Phebo: La storia del tempo perduto

Phebo La storia del tempo perduto
Phebo: (Foto © Barbara Gallozzi)

Phebo, alias Tiziano Finarelli, è uno dei nuovi cantautori più apprezzati nel nostro panorama musicale. Voce calda, emozionale, capace di trasportare al punto di coinvolgere immediatamente tanto con le parole quanto con la melodia dei suoi brani.

Da un mese è in rotazione radio con La storia del tempo perduto, il brano prodotto da Starpoint Corporation e Keep Hold, che lancia un messaggio estremamente positivo e importante: dobbiamo recuperare il vero senso della felicità riscoprendo ciò che ci fa stare bene attraverso una comunicazione vera, e non più fatta solo di apparenze.

Dopo tanti tour in giro per l’Italia con lo show dei personaggi, in cui imitava altri cantanti interpretandone le cover, Phebo l’anno scorso ha deciso di fare il grande salto di qualità, con canzoni di spessore che gli appartengono nella firma oltre che nell’esecuzione.

L’anno scorso in Sogna anche tu esplicitavi molto bene l’importanza di credere ai propri sogni.
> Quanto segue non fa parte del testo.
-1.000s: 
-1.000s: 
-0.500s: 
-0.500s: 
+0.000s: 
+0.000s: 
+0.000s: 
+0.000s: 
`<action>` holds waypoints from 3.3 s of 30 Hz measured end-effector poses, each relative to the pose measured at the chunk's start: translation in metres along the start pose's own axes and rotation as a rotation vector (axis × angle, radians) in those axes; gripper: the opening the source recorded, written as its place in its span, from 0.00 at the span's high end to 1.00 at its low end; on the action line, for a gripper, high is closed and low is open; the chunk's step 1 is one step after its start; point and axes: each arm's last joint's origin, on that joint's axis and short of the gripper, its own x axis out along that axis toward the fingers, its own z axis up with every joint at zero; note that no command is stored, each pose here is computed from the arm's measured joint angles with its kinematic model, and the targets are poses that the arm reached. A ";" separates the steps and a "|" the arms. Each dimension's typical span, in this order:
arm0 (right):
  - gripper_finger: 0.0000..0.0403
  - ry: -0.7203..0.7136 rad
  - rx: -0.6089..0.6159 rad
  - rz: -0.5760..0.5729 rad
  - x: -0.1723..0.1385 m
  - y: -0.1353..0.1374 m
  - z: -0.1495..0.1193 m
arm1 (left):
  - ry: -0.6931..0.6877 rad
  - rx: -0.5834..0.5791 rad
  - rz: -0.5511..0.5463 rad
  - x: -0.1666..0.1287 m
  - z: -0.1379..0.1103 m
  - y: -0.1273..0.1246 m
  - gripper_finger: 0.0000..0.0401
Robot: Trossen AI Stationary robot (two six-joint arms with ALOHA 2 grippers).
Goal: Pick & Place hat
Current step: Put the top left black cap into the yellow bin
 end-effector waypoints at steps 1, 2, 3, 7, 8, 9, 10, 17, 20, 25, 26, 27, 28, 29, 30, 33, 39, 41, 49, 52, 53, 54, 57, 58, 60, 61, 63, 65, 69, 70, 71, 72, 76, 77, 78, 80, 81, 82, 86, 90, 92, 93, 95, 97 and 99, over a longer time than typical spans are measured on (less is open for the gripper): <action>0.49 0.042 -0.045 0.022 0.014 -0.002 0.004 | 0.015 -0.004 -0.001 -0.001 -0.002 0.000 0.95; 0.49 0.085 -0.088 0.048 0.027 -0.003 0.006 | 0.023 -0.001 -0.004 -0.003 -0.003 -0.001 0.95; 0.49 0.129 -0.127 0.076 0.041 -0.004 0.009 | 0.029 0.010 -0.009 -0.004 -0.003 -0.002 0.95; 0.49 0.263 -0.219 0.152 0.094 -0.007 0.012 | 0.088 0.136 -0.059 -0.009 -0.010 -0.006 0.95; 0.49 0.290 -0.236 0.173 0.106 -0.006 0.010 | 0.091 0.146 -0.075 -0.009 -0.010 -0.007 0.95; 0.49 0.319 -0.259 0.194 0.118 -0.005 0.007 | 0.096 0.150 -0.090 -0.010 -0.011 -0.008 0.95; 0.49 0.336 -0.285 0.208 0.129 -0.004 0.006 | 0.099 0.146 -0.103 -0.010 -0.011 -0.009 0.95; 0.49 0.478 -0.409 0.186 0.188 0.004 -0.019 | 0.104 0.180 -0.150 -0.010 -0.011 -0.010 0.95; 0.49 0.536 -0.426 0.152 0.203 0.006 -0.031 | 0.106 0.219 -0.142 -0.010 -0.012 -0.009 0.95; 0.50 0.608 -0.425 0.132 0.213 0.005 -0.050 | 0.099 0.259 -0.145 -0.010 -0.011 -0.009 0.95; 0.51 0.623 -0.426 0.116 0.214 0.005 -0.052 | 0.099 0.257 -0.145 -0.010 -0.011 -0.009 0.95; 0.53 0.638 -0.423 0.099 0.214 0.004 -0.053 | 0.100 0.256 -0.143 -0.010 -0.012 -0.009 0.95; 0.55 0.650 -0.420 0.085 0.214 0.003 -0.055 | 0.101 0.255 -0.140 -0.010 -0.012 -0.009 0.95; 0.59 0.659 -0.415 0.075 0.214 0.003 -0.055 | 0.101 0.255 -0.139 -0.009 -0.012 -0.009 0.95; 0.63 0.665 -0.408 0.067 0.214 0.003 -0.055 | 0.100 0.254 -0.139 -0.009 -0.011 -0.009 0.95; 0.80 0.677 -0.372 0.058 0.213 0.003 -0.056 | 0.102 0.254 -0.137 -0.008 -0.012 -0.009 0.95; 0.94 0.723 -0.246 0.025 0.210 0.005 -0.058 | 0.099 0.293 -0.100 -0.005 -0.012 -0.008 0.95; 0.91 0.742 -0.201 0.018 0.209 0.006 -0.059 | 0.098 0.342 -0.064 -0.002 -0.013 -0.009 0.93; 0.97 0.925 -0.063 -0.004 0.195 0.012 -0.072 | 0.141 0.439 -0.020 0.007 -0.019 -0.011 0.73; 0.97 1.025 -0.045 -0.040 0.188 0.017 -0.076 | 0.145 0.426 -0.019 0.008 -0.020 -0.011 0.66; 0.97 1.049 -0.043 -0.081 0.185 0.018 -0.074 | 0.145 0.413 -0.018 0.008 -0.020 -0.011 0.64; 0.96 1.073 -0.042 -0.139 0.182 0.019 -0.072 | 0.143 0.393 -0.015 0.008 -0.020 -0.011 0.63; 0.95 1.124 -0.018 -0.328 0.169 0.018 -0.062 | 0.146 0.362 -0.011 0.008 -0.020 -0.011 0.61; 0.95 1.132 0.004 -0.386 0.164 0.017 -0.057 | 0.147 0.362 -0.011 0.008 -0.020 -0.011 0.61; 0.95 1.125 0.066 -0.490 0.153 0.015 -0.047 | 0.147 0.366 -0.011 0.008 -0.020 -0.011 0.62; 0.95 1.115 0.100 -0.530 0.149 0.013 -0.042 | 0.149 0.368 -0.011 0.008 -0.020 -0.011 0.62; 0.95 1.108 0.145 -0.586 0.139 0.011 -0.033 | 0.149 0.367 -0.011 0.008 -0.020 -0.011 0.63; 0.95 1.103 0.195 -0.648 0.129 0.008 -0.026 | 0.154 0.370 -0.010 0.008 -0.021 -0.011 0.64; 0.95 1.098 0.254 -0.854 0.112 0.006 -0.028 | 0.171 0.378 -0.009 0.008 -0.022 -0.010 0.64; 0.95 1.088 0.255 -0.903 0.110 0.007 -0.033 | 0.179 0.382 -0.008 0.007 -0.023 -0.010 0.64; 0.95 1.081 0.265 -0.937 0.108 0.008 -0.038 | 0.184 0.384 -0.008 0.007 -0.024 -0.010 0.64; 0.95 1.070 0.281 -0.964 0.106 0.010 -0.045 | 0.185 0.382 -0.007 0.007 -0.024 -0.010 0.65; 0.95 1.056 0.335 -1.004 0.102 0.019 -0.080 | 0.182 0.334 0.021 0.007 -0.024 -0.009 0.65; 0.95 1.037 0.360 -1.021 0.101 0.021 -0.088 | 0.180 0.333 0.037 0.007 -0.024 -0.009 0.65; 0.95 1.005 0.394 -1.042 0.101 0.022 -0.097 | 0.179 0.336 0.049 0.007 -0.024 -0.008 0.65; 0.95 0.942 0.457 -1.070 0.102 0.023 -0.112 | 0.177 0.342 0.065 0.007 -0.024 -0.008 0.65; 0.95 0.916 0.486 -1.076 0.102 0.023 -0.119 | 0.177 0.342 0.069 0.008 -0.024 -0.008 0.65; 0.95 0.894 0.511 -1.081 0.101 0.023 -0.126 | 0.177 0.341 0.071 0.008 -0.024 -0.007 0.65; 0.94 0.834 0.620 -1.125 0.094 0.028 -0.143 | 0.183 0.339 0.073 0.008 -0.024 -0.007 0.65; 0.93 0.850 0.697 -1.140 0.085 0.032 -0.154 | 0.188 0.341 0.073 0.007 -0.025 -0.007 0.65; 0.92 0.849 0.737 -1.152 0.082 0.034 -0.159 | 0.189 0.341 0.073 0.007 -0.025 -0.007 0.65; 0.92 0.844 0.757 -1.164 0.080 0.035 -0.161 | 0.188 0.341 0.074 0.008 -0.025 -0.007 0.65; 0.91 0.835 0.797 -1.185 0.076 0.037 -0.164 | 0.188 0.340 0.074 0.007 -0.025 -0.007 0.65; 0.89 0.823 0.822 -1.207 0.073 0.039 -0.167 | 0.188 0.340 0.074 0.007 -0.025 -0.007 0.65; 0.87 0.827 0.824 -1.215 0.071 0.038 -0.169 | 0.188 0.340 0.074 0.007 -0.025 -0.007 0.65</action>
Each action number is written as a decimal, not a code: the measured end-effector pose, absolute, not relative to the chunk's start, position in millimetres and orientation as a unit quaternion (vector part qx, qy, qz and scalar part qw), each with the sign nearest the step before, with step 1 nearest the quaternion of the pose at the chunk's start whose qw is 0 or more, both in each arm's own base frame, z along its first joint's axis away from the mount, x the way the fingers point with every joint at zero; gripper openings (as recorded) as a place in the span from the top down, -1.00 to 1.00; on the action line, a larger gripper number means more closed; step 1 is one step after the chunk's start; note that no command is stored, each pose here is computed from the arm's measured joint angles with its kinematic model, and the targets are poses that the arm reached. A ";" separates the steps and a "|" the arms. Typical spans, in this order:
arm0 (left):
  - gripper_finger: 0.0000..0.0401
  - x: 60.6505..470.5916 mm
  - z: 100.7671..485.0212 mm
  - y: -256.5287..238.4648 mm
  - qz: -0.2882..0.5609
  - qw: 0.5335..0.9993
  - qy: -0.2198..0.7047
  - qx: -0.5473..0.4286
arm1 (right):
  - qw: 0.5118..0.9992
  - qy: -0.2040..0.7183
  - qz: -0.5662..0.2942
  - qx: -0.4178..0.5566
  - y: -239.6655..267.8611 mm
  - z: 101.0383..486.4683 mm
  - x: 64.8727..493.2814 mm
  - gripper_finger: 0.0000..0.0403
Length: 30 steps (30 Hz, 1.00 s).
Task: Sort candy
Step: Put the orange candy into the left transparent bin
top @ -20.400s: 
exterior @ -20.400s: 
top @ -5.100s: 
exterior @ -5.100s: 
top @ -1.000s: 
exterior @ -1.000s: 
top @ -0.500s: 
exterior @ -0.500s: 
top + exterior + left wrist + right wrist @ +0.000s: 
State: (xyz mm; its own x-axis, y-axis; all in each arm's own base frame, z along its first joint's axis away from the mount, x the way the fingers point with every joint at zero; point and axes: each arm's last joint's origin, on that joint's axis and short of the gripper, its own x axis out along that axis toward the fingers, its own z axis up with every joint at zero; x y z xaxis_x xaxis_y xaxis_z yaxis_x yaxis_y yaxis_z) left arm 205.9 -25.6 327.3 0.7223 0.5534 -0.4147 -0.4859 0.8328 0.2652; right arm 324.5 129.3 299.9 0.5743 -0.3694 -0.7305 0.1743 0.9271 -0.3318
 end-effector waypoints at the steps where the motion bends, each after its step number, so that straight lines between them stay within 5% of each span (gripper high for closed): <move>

Con La storia del tempo perduto parli di un mondo che può caricarsi di speranza se si crede nelle proprie passioni. Ma nel successo di questo brano, ci credevi da subito?

Mi aveva dato immediatamente sensazioni positive. Non soffro la smania di lanciare un pezzo dopo l’altro: mi viene l’ispirazione, inizio a comporre, quindi analizzo ripetutamente tutto il lavoro. Quando lancio una canzone, voglio essere sicuro che questa abbia un messaggio importante da raccontare. La musica deve dare segnali precisi.

Arriva prima la melodia o il testo nelle canzoni di Phebo?

Non c’è una regola, a volte sono ispirato da una melodia su cui poi scrivo un testo capace di andare addirittura oltre e che richiede a quel punto uno sviluppo della musica. Ho avuto nel cassetto per tanto tempo melodie su cui non riuscivo a trovare il testo giusto per completarle: ho imparato che non bisogna avere fretta.

Phebo La storia del tempo perduto cover
Phebo La storia del tempo perduto – cover

Ecco, allora abbiamo trovato una regola!

Forse è proprio quella: avere pazienza di potersi esprimere con la propria arte, senza farsi condizionare da nulla se non dalla voglia di credere fino in fondo in ciò che si fa.

La storia del tempo perduto da metà ottobre ormai sta andando molto bene. L’emozione più grande che ti ha regalato questa esperienza finora?

Sicuramente sentire la mia canzone in radio. È stata la vera consapevolezza che il pezzo fosse realmente arrivato a qualcuno che riteneva opportuno farlo ascoltare ad altri.

Tu ascolti molto la radio?

Sì, credo che, nonostante tutto, sia ancora il mezzo credo più pratico per trovare novità musicali. La radio tiene compagnia mentre si fanno i mestieri in casa o, come nel mio caso, mentre si è in automobile. Io per lavoro viaggio molto e mi ritrovo sempre sintonizzato sulle radio che propongono soprattutto la nostra musica italiana. Naturalmente sapendo che, ahinoi, ci sono sempre dei limiti…

A cosa ti riferisci?

Si sa, gli artisti emergenti fanno sempre più fatica a trovare spazio nei grandi network. Per questo amo ascoltare anche le radio indipendenti e già l’anno scorso mi ha inorgoglito trovarmi nella classifica Indie (la classifica delle radio indipendenti, ndr).

E con le piattaforme web come la mettiamo?

Ci sono anche quelle, e in parte hanno sicuramente tolto anche loro qualche utente dalle radio, ma l’ascolto in quel caso è diverso: in radio non è il fan che ti viene a cercare, ma è l’emittente stessa a trasmettere la canzone. Chiaramente i tempi sono cambiati. Anche lo smartworking non ha aiutato: lavorando da casa si viaggia sempre meno, si fanno meno spostamenti e, di conseguenza, si ascolta meno radio a favore di playlist personali.

Oggi ascolterai, inevitabilmente, le canzoni con lo sguardo critico del collega di certi artisti. Ma che musica ascoltavi prima di diventare Phebo?

Da giovane andavo matto per le canzoni di Davide De Marinis con cui poi il destino ha voluto che incidessi un brano.

Nel frattempo però proseguono ancora spettacoli in cui proponi imitazioni di altri cantanti.

Quest’estate ho potuto fare finalmente uno spettacolo che raccontava davvero di me come Phebo, con l’occasione di portare sul palcoscenico diversi personaggi. Le due cose possono tranquillamente conciliare. Certo, ora inizio ad avere un mio repertorio che mi interessa molto di più poter portare in giro.